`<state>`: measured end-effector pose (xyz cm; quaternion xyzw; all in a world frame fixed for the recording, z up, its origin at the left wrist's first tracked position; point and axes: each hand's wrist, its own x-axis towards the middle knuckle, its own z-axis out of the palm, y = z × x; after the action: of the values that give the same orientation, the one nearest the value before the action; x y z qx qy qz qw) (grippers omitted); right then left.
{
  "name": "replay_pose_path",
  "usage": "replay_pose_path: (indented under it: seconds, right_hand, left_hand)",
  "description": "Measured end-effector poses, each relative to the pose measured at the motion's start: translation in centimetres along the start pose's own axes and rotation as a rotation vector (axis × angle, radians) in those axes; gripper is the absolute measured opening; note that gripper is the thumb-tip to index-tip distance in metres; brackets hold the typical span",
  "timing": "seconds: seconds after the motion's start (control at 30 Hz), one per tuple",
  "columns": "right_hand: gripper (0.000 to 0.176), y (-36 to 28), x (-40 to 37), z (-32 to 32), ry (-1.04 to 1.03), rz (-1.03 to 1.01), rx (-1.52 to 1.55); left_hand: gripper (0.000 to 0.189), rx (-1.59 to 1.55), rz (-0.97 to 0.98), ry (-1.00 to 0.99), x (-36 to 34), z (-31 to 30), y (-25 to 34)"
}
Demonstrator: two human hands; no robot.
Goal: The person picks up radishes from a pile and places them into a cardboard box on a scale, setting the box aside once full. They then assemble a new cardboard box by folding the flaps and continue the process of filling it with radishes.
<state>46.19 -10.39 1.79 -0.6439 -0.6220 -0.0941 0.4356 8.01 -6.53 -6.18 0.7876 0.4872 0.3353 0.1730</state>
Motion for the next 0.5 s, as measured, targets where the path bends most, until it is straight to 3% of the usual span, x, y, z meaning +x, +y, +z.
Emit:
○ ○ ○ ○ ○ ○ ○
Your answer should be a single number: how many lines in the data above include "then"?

- _Answer section_
2